多彩なミュージシャンの曲たち
Title:ASA-CHANG&蒐集
Musician:ASA-CHANG
東京スカパラダイスオーケストラの元リーダーで、現在はASA-CHANG&巡礼などの活動の他、数々のミュージシャンにドラムまたはパーカッションなどで参加し、作曲、プロデュースなども手がけるASA-CHANG。その彼の作曲、プロデューサーなどで参加した楽曲をまとめたアルバムがリリースされました。
まず、参加しているミュージシャンの多彩さが印象的。広瀬香美に小泉今日子を手がけているかと思えば、暴力温泉芸者に、ムーンライダーズに。ベテランからアイドル、サブカル系のミュージシャンまで、様々なミュージシャンの曲が収録されています。
全体的に、アバンギャルドな雰囲気の曲が多い中、やはり耳に行くのがドラムスやパーカッション。特にパーカッションの音色は、まるで歌うような音色が印象的。例えばムーンライダーズの「恋人が眠ったあとに唄う歌」などは、まるでパーカッションが一緒に歌っているよう。パーカッションやドラムはあくまでも脇役ながらも、楽曲の中で強烈な個性を放っている曲が多いように想われます。
他には、小島麻由美の「ロックステディガール」や畠山美由紀withASA-CHANG&ブルーハッツの「小さな木の実」みたいに、迫力がありながら、どこか乾いた感じのするドラムスも印象的。ノイズミュージシャン、暴力温泉芸者の「黒の舟唄」も、ある種のインパクトを強く残す作品でした。
ただ、インパクトという意味では、最後を締める、広瀬香美の「ここに幸あり」もインパクトが大きかったですね。広瀬香美の、ある種「普通」のボーカルの後ろで、ドリルンベース風のリズムに、ノイズ、パーカッションの音が自由自在になっていて、どちらかというと、そちらが完全に主役。広瀬香美のボーカルが脇役になってしまっている異色のカバー。インパクトがあり、ついついじっくりと聴き入ってしまう作品でした。

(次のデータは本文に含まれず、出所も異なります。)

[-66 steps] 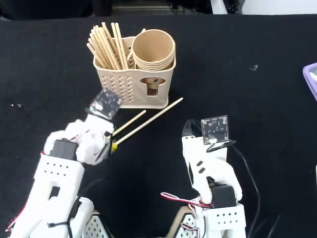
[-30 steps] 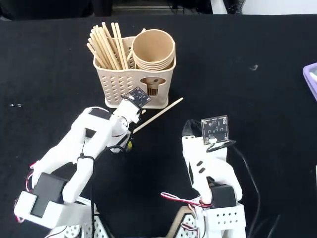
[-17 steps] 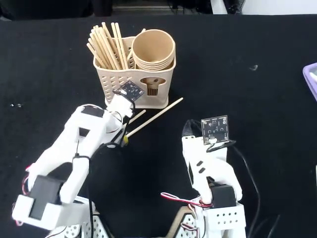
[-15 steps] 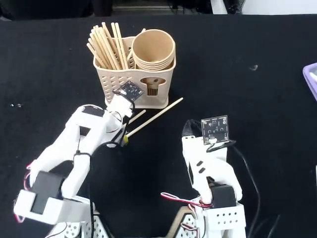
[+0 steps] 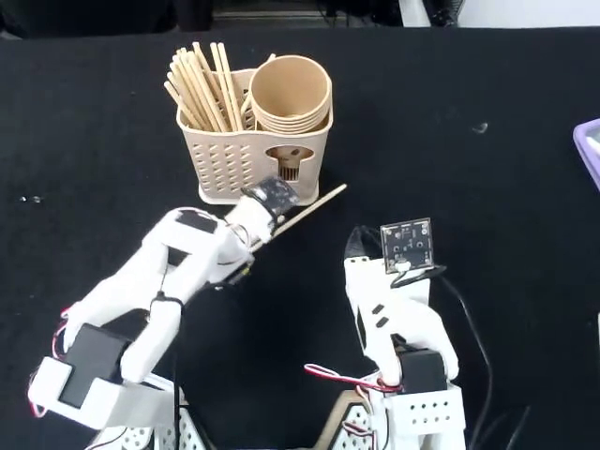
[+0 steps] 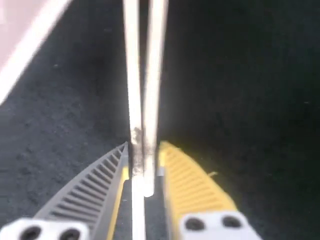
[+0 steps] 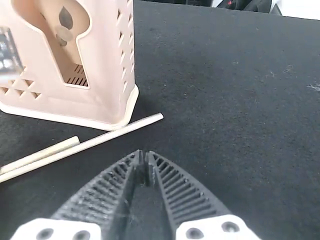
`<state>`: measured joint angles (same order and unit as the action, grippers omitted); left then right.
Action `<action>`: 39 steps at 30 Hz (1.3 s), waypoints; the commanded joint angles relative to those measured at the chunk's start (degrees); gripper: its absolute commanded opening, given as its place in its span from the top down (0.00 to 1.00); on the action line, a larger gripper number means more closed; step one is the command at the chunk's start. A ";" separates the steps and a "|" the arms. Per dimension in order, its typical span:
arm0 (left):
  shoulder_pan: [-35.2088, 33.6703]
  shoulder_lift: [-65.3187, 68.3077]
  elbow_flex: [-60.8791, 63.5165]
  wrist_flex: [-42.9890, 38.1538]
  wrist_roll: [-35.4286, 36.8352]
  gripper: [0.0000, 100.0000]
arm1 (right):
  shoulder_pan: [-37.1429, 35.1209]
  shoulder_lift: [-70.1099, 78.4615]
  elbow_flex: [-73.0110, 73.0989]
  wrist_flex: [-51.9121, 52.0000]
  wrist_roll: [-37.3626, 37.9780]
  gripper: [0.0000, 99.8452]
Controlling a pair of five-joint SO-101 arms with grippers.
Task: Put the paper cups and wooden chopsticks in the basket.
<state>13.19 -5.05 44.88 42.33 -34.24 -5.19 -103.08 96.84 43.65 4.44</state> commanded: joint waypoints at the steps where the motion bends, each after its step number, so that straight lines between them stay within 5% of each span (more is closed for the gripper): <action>1: -0.13 -0.53 1.10 0.53 -0.97 0.96 | -0.88 -4.09 -0.31 -1.23 0.70 0.98; 10: 1.27 -16.97 5.49 13.98 -5.98 0.96 | -0.88 -4.18 -0.31 -1.32 0.70 0.98; 25: -23.25 -53.63 6.81 35.87 -23.91 0.97 | -0.62 -4.26 -0.31 -1.23 0.70 0.99; 31: -25.36 -70.59 6.29 34.90 -15.65 0.97 | -0.62 -4.18 -0.31 -1.23 0.70 0.99; 39: -25.36 -82.64 4.53 15.38 9.32 0.97 | -0.79 -4.09 -0.31 -0.88 0.70 0.99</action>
<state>-11.87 -85.58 53.85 63.87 -34.59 -5.19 -103.08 96.84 43.65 4.44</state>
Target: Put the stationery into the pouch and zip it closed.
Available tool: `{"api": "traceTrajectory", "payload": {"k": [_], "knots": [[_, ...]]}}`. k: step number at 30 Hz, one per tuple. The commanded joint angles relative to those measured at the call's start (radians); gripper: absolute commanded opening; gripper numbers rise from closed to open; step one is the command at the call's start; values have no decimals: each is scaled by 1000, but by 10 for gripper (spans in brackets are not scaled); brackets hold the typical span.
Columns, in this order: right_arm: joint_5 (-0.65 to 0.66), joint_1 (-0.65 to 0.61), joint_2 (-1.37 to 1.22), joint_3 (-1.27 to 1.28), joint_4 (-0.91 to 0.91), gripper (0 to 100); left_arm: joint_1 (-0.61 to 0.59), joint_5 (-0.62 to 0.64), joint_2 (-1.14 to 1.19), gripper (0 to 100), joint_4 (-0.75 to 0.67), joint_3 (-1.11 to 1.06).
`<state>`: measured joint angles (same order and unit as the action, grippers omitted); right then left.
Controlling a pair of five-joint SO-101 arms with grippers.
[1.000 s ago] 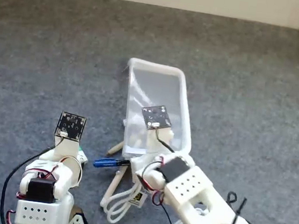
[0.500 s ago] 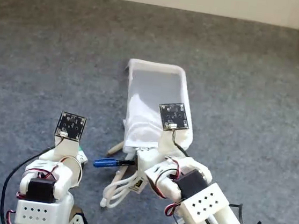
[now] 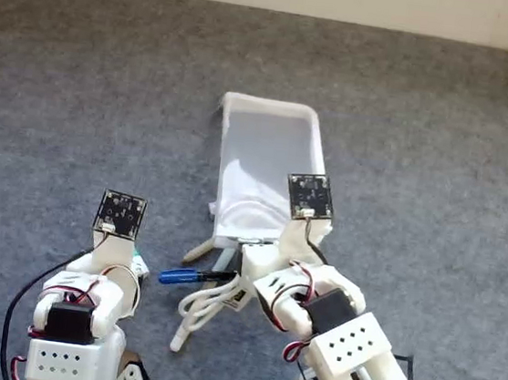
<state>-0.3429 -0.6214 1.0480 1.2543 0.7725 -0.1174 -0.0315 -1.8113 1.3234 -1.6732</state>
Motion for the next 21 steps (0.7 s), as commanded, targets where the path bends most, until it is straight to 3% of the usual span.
{"api": "traceTrajectory", "payload": {"k": [1,15,21], "knots": [[6,19,28,-16,-25,5,-8,9,-8,7,3,-22],[5,19,28,-24,-33,5,-1,9,-12,6,-8,228],[5,16,30,-25,-31,5,137,11,-12,7,-32,331]]}}
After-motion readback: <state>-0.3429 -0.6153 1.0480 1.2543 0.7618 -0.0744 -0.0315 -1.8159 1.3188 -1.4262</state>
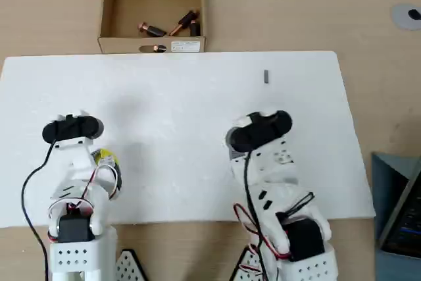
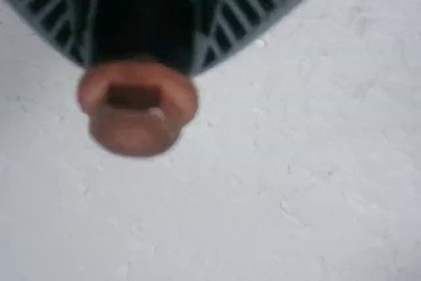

そんないろいろなタイプの曲が多い中も、アルバムを通じては、しっかりとASA-CHANGとしての個性を感じられるから不思議。ドラマー/パーカッショニストとしても、プロデューサーとしても実力をいかんなく発揮し続けるASA-CHANG。これからも数々の名曲を世に送り出してくれそうです。
評価:★★★★★
ASA-CHANG 過去の作品
影の無い人(ASA-CHANG&巡礼)
ほかに聴いたアルバム
世界が見たい/踊ってばかりの国
期待の新人バンドの新譜。ちょっと怖い内容だったり、皮肉めいた内容だったりの歌詞も特徴的だし、ちょっと歌謡曲調のメロディーもそれなりに印象に残るのですが、全体的には、ちょっとメロにしても歌詞にしても、突き抜けるものがないのが残念。もう一皮むければ、かなり個性的でおもしろいバンドになると思うのですが・・・。
評価:★★★★
踊ってばかりの国 過去の作品
グッバイ、ガールフレンド
荒野より/中島みゆき
「夜会」で使用される曲も多く収録した中島みゆきの最新作。タイトル曲でもある「荒野より」は、キムタク主演のドラマ「南極大陸」主題歌だったのですが、ドラマと同じく、おもったほどヒットしませんでしたね・・・。ただ、アルバムの内容は、いい意味で安定しています。今回は、タイトルからイメージされるような、力強さを感じる曲が多かったような印象が。